◆ **HOW TO COMPLETE THIS TASK**: Could you filter the records below and return each line that holds "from"?

-----

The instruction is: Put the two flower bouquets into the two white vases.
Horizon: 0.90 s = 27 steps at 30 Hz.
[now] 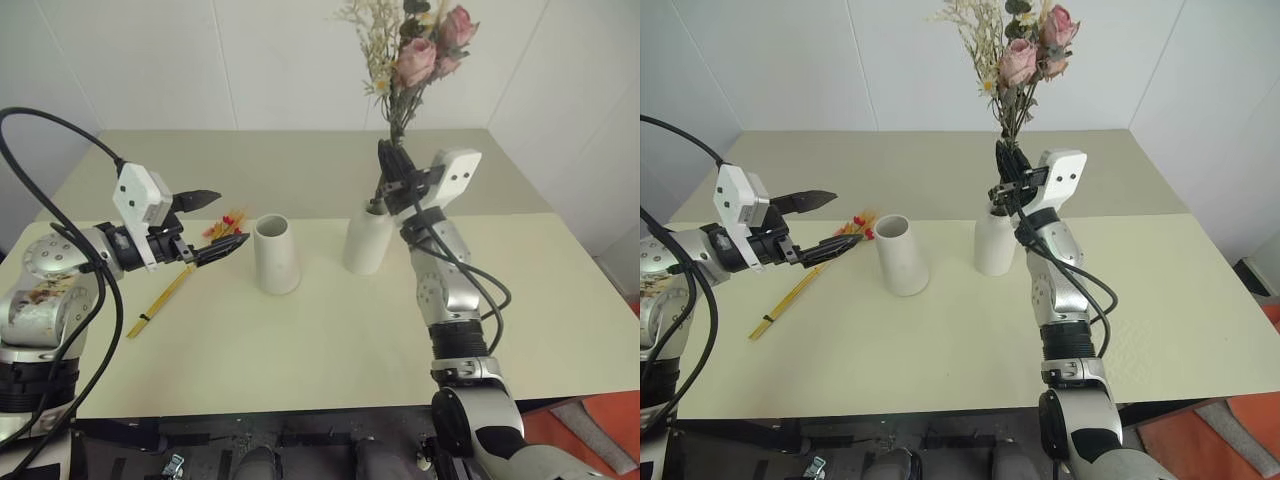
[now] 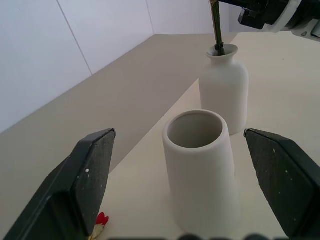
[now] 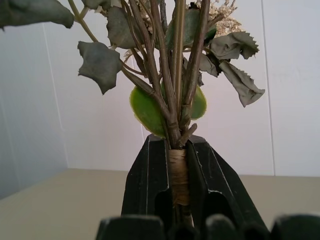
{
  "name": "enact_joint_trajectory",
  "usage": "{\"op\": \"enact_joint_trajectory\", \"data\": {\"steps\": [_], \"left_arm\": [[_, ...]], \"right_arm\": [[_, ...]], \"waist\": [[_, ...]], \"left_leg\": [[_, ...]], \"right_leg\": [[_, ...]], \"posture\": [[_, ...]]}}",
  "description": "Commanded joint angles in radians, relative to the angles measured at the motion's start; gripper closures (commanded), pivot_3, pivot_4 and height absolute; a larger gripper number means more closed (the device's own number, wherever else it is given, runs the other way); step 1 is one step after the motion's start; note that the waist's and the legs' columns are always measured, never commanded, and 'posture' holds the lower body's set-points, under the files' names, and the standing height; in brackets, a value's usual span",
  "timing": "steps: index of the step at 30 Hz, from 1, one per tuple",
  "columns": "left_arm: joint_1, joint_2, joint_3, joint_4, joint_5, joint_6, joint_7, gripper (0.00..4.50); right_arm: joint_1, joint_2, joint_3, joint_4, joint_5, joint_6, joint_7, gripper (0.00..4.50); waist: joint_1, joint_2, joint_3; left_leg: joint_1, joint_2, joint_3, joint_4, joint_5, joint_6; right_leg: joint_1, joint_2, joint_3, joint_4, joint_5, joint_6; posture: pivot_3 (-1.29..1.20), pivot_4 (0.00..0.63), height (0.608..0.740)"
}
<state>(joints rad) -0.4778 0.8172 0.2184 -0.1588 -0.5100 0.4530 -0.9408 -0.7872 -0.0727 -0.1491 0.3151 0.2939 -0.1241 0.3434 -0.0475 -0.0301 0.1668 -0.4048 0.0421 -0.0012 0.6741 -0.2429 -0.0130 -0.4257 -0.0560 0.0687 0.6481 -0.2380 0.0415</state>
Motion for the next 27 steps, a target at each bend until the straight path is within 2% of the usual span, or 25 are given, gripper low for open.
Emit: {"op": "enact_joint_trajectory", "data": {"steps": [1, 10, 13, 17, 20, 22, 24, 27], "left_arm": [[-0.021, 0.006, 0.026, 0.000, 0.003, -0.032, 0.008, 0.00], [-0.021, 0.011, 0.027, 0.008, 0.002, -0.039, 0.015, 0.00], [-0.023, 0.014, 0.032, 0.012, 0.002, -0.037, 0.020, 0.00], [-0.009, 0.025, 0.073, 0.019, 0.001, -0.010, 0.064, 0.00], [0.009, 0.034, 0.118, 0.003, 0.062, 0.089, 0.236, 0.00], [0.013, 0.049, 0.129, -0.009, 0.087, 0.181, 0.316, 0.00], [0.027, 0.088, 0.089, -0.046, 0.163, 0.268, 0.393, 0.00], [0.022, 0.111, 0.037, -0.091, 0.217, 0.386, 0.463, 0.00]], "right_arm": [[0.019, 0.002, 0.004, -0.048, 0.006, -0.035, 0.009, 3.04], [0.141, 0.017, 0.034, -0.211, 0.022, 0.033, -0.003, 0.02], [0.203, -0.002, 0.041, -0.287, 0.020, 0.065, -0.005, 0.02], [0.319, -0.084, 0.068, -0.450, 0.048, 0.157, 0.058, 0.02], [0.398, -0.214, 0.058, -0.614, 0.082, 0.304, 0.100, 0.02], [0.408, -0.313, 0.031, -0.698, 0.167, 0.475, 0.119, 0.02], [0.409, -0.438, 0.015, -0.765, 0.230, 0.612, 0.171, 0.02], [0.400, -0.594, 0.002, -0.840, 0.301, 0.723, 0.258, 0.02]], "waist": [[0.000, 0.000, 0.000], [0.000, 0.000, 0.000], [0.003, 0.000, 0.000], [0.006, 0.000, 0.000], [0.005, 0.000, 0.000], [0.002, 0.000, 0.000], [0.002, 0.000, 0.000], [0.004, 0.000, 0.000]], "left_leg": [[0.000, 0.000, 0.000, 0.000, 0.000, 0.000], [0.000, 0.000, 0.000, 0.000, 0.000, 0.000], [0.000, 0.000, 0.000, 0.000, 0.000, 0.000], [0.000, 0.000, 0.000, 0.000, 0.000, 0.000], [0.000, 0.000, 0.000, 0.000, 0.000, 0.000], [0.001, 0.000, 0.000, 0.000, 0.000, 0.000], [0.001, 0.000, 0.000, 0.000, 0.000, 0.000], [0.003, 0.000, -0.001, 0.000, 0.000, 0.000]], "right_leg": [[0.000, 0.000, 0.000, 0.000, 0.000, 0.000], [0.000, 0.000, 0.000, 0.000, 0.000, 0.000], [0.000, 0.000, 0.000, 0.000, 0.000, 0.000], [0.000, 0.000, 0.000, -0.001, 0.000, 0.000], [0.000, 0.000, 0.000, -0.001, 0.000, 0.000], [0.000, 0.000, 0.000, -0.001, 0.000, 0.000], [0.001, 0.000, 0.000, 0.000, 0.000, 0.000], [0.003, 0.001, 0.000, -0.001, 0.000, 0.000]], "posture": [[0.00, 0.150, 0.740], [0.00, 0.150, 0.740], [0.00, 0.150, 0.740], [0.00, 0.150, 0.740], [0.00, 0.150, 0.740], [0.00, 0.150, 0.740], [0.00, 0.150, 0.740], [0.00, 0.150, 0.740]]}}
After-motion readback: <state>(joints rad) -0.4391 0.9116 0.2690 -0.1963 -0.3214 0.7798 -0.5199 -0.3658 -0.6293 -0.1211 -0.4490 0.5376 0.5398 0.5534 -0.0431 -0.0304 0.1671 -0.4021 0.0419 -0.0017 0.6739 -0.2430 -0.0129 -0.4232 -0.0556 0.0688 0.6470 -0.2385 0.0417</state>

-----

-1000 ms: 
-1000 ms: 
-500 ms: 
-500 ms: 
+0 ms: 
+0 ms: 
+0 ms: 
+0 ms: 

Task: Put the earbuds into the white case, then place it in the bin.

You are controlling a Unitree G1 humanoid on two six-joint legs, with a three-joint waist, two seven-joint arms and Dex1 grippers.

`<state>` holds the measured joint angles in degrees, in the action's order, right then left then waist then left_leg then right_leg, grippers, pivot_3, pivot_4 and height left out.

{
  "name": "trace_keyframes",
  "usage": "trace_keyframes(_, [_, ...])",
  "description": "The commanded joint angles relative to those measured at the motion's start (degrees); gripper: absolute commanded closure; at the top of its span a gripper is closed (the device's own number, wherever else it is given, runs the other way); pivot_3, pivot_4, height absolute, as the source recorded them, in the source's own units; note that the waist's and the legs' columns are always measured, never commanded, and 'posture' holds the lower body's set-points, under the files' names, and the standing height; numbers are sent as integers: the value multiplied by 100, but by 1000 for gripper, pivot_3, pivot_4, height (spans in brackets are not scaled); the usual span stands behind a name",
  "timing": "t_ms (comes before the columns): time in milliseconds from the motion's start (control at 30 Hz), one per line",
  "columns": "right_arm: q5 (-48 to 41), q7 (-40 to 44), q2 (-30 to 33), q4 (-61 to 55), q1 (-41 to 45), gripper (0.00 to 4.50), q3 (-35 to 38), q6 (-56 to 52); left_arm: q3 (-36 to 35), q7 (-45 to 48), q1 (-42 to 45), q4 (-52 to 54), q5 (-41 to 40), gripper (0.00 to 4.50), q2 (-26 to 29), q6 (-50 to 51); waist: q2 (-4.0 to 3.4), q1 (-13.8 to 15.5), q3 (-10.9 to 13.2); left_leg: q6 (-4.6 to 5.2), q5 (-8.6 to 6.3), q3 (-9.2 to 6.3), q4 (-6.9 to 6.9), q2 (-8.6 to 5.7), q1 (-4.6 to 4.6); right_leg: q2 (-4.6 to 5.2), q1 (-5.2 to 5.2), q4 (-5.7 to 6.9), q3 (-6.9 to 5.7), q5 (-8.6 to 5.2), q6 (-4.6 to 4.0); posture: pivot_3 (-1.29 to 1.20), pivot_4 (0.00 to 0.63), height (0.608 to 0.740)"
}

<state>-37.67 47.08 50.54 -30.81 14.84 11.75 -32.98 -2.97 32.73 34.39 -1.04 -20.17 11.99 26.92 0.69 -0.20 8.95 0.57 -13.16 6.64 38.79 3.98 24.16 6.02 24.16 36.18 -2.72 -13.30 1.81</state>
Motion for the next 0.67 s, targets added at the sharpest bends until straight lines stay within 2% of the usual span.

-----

◆ **EXERCISE RESULT**:
  "timing": "steps: index of the step at 30 Hz, from 1, one per tuple",
  "timing": "t_ms (comes before the columns): time in milliseconds from the motion's start (control at 30 Hz), one per line",

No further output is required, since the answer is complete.